- **Problem**
Copy exactly the lines of the data below, beginning with the line with "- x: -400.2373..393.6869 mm" and ending with the line with "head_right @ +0". Pictures are to be omitted.

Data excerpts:

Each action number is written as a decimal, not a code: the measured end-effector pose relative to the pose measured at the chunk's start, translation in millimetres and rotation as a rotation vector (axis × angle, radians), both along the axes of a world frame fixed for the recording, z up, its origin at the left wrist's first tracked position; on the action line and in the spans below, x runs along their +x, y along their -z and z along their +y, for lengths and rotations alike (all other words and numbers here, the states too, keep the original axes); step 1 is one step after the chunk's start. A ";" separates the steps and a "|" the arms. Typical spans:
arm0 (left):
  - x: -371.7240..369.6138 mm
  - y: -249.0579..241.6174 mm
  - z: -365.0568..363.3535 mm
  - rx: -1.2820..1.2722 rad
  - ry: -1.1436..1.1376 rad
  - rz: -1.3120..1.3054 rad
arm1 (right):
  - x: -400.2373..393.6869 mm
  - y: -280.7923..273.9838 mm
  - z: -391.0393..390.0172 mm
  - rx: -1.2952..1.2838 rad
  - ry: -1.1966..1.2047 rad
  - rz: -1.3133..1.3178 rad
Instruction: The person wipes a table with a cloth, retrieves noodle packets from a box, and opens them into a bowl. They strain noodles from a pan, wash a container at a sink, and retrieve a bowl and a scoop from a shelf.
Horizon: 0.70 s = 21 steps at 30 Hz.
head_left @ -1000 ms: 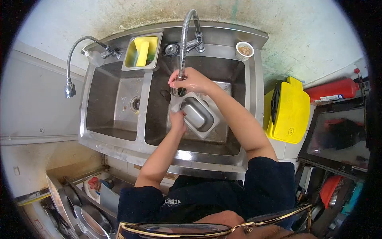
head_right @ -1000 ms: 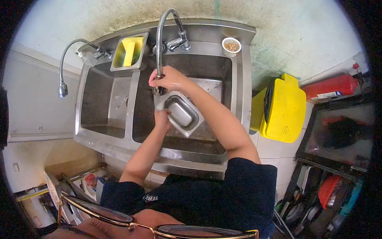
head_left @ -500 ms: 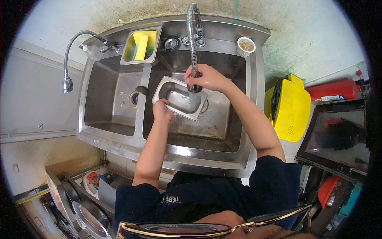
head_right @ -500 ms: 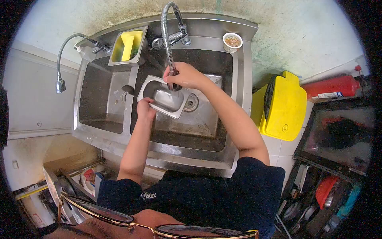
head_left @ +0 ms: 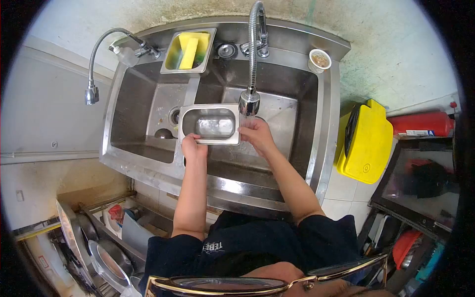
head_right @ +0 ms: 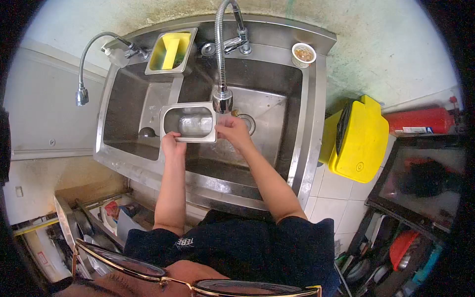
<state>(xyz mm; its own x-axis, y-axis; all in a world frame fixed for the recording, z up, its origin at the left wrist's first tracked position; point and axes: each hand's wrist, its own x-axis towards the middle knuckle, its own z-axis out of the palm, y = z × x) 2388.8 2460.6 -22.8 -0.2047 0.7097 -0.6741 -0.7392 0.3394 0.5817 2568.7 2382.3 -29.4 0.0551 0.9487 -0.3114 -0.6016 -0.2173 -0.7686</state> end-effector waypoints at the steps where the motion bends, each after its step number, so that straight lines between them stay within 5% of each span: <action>1: -2.4 2.7 -0.2 0.006 0.024 -0.008 | 1.1 0.4 3.0 0.003 0.018 0.051; 21: -13.4 18.1 -9.4 -0.037 0.066 0.091 | 1.1 19.4 2.2 0.100 -0.056 -0.233</action>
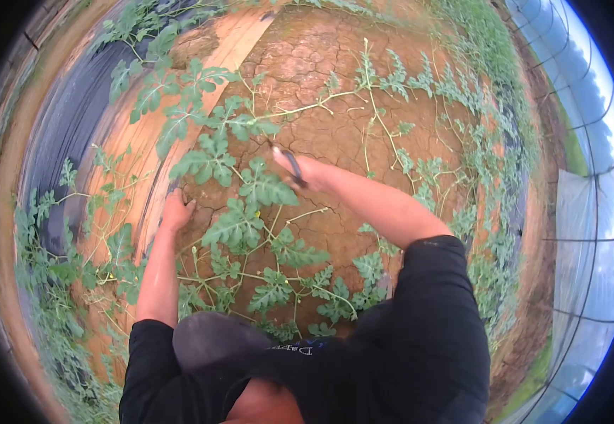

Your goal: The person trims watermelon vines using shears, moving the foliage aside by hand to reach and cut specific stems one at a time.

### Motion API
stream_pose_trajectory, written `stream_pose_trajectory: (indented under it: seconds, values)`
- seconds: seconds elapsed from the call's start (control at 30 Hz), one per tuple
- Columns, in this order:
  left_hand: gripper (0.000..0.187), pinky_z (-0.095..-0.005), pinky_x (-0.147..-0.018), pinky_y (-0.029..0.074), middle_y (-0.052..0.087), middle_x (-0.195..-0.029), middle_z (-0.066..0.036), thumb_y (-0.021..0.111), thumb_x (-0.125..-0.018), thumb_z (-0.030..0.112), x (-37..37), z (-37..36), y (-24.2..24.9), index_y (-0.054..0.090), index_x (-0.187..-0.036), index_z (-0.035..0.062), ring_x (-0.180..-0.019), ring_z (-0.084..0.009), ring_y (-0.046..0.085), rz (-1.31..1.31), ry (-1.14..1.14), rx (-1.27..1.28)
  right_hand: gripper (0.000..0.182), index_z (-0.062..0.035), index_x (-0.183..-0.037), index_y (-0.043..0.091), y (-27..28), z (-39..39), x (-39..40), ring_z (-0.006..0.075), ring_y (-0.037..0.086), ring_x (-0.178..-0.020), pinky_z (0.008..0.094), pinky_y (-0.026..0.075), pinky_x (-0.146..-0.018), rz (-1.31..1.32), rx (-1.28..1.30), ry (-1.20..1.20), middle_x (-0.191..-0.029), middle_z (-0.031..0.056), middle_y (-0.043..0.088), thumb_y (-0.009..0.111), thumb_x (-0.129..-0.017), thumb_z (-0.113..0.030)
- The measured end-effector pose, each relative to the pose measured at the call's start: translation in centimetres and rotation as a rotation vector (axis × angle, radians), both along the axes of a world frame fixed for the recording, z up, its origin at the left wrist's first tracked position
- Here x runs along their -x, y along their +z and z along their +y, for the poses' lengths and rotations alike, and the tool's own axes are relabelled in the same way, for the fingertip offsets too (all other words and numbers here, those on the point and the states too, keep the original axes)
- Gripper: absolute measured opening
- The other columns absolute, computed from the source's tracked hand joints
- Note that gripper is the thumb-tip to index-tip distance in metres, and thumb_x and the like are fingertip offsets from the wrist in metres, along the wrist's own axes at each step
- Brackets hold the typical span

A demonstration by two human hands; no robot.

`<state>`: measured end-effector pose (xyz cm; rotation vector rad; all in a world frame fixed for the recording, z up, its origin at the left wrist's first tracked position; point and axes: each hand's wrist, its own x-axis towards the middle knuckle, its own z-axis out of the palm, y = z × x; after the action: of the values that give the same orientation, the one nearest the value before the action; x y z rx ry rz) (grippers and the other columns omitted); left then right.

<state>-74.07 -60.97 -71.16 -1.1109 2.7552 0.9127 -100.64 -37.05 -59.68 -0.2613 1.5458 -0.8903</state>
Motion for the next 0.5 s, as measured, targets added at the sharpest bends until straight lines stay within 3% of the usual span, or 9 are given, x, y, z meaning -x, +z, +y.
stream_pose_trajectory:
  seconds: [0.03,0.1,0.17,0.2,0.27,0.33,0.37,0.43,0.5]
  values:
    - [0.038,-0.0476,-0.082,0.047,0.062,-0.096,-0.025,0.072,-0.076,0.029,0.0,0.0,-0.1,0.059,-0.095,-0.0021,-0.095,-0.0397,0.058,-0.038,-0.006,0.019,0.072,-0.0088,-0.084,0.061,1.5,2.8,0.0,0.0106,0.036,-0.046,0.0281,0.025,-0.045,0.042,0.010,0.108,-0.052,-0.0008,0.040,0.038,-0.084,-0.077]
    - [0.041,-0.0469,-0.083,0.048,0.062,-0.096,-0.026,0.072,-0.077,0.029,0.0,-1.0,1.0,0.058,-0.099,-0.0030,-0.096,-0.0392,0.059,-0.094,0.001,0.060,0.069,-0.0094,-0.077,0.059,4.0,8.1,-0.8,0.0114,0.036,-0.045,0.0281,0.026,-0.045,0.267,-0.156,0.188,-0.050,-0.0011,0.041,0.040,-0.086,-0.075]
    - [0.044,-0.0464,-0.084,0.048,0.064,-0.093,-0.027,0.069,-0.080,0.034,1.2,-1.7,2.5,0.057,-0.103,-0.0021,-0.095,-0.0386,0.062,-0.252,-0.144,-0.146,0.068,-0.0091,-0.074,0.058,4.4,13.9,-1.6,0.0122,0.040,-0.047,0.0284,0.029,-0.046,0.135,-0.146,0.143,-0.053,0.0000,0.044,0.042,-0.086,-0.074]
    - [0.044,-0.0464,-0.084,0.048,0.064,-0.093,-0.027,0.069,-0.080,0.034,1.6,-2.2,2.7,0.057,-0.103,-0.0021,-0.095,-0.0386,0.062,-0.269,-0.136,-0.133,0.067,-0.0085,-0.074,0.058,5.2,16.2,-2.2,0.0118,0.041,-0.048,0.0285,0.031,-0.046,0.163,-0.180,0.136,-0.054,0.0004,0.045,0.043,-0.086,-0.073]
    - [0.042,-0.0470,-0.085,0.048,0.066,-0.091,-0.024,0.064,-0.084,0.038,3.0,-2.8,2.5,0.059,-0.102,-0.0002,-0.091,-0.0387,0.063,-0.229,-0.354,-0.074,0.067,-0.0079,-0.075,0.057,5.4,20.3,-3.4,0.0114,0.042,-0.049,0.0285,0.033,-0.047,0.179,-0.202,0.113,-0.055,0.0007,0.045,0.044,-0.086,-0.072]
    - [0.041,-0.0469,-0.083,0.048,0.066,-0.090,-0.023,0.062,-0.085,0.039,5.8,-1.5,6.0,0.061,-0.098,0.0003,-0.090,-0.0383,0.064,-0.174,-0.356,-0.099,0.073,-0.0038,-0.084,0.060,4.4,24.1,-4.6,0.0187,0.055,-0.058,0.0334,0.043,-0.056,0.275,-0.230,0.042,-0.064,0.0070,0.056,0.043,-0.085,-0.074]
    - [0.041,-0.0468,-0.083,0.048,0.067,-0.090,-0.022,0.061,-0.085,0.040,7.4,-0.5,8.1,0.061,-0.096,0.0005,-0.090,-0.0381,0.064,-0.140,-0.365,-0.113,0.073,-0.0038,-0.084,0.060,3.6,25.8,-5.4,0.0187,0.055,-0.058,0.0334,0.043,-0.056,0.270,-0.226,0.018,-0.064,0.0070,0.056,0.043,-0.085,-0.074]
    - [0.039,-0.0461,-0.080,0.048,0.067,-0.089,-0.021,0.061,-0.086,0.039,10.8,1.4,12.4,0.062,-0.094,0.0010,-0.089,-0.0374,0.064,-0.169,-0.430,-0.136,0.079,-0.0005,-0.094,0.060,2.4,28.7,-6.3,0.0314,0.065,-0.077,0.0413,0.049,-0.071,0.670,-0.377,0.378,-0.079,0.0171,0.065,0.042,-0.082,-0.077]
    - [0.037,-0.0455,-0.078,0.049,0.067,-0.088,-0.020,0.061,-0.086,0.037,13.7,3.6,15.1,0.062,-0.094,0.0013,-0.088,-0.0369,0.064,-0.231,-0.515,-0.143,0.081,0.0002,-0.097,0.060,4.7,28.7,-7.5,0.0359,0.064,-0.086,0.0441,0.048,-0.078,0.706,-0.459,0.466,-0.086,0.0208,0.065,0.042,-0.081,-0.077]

- **Task solution**
  - x: -400.2373..393.6869 mm
  - y: -280.7923..273.9838 mm
  - z: -391.0393..390.0172 mm
  - rx: -1.2952..1.2838 rad
  - ry: -1.1966..1.2047 rad
  - rz: -1.3133..1.3178 rad
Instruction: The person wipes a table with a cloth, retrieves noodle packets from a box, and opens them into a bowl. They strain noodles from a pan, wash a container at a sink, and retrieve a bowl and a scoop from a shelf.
Horizon: 0.70 s = 21 steps at 30 Hz.
head_left @ -1000 ms: 
head_right @ -1000 ms: 
head_left @ -500 ms: 
head_right @ -500 ms: 
head_left @ +0 ms: 
head_right @ +0 ms: 

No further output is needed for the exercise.